Institute for the Development of Anti-Hegemonic Masculinities
- Abbreviation: IDMAH
- Formation: 2010s
- Founder: Nicko Nogués
- Founded at: Mexico
- Website: demachosahombres.com

= Instituto para el Desarrollo de Masculinidades Anti Hegemónicas =

Mexican male organization

The Instituto para el Desarrollo de Masculinidades Anti Hegemónicas (English: Institute for the Development of Anti-Hegemonic Masculinities) is a Mexican organization founded in 2018 by Spanish-Mexican activist Nicko Nogués. Under the motto de machos a hombres ("from machos to men") the IMDAH aims to help Mexican men challenge machismo and normalize other forms of masculinity that go beyond the traditional, through spaces for reflection, training, and services.

Initially, the institution focused on the heterosexual male population, but its content was later expanded to include gay and bisexual men.

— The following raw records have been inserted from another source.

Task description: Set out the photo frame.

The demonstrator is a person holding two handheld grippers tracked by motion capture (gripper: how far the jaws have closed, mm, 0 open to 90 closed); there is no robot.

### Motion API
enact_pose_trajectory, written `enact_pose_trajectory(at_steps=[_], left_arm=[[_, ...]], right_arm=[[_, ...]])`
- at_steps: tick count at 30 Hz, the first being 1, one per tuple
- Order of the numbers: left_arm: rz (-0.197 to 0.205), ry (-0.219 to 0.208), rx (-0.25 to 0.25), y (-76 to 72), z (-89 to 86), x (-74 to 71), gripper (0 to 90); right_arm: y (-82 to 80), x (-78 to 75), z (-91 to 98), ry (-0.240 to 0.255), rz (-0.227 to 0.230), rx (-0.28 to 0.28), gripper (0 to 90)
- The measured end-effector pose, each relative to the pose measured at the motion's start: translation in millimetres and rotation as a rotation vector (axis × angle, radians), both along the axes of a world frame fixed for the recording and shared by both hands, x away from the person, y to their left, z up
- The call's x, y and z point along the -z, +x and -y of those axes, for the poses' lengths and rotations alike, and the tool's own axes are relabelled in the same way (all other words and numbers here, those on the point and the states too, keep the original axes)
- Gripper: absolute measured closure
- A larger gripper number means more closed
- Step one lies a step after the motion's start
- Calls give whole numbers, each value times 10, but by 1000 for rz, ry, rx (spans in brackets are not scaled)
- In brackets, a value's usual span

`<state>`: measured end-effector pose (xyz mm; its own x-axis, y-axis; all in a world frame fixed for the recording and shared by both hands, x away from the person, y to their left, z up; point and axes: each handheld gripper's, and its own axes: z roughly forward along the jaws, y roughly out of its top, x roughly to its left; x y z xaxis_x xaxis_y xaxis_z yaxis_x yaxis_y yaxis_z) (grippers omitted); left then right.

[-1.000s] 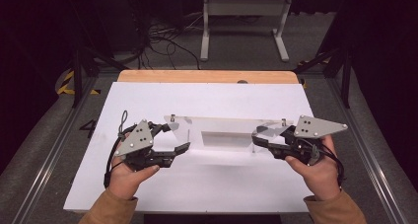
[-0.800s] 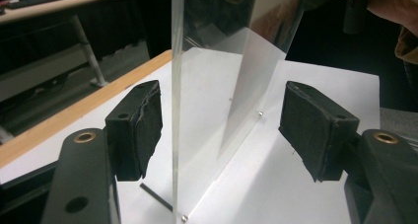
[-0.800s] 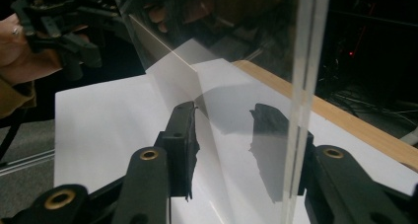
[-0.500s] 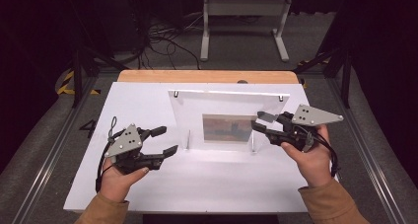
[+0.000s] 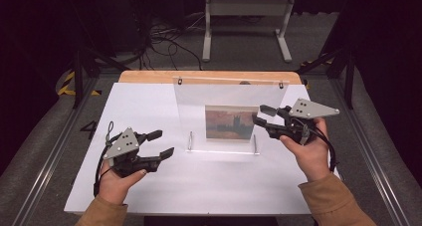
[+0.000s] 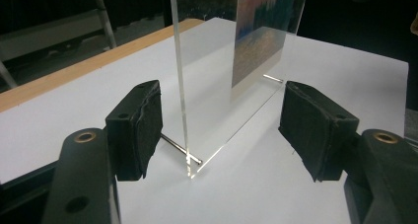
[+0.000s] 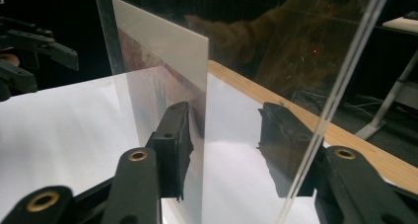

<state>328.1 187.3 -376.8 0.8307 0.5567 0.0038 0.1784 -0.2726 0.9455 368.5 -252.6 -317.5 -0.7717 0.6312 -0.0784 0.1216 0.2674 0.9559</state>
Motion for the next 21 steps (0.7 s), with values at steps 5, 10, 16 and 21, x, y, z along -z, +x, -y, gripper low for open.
enact_pose_trajectory(at_steps=[5, 10, 16, 21], left_arm=[[-9, 3, -14, 6, -30, 33, 332], [-20, -4, -12, 22, -39, 55, 331], [-30, -8, -6, 34, -34, 74, 328], [-30, -13, -8, 33, -56, 80, 324]], right_arm=[[84, 31, -3, -5, -11, 27, 471], [136, 47, 3, 2, -17, 57, 385], [168, 60, 4, -1, -25, 74, 310], [142, 45, 54, -7, -28, 109, 245]])
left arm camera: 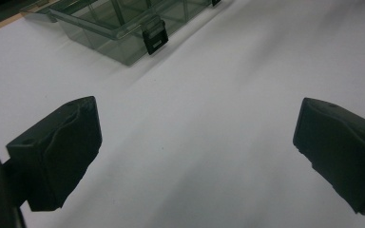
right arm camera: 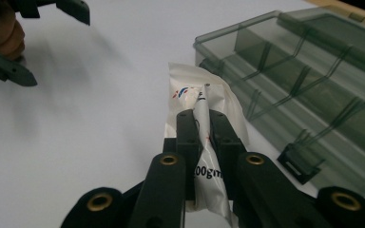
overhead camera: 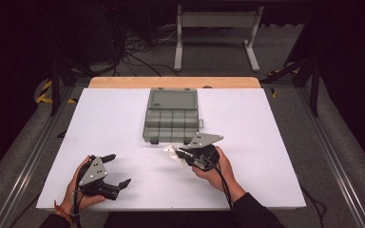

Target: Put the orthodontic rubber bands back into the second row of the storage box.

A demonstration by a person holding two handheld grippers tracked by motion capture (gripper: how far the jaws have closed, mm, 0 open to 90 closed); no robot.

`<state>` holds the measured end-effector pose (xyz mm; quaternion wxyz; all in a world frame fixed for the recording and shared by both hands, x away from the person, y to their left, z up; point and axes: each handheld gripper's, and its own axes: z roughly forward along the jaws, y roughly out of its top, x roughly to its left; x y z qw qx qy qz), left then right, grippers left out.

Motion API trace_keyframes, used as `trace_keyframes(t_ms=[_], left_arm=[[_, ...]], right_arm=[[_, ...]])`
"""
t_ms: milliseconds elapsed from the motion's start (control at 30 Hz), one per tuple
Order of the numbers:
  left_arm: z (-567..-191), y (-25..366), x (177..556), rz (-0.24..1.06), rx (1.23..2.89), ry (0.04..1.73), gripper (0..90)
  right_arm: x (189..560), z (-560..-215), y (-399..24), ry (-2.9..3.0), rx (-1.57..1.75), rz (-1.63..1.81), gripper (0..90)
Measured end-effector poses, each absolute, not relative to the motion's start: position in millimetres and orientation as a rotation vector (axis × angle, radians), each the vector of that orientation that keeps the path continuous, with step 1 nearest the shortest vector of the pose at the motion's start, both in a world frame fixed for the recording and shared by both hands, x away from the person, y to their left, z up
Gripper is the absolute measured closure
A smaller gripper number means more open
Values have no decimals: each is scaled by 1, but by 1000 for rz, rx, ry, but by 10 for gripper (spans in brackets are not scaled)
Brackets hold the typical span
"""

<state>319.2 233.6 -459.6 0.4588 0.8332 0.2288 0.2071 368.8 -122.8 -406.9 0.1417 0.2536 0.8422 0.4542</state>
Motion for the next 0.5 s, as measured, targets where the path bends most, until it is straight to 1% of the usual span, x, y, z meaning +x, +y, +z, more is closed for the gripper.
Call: trace_keyframes(t_ms=[233, 500], left_arm=[[-460, 233, 319, 506, 2054, 561, 26], [-459, 233, 319, 519, 2052, 572, 26]], right_arm=[[385, -387, -139, 2374, 748, 1333, 857], [417, -370, -153, 2363, 760, 1353, 855]])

It is part of the men's movements that include the men's liberation movement and the pro-feminist men's movement.

==History==
The IDMAH was founded by activist Nicko Nogués, who, in addition to being interested in issues of gender and masculinity, is also an environmental advocate. He seeks to create spaces where men can talk about their emotions, problems, and experiences, away from sexist stereotypes.

==Objects==
The IDMAH aims to contribute to the construction of masculinities that do not reproduce logics of domination, violence, or inequality. Its objectives include:

- Fostering a culture of respect and diversity.
- Dismantling traditional mandates associated with hegemonic masculinity.
- Promoting public policies and pedagogical practices with a gender perspective.
- Providing theoretical and methodological tools for interventions in educational, community, and workplace settings.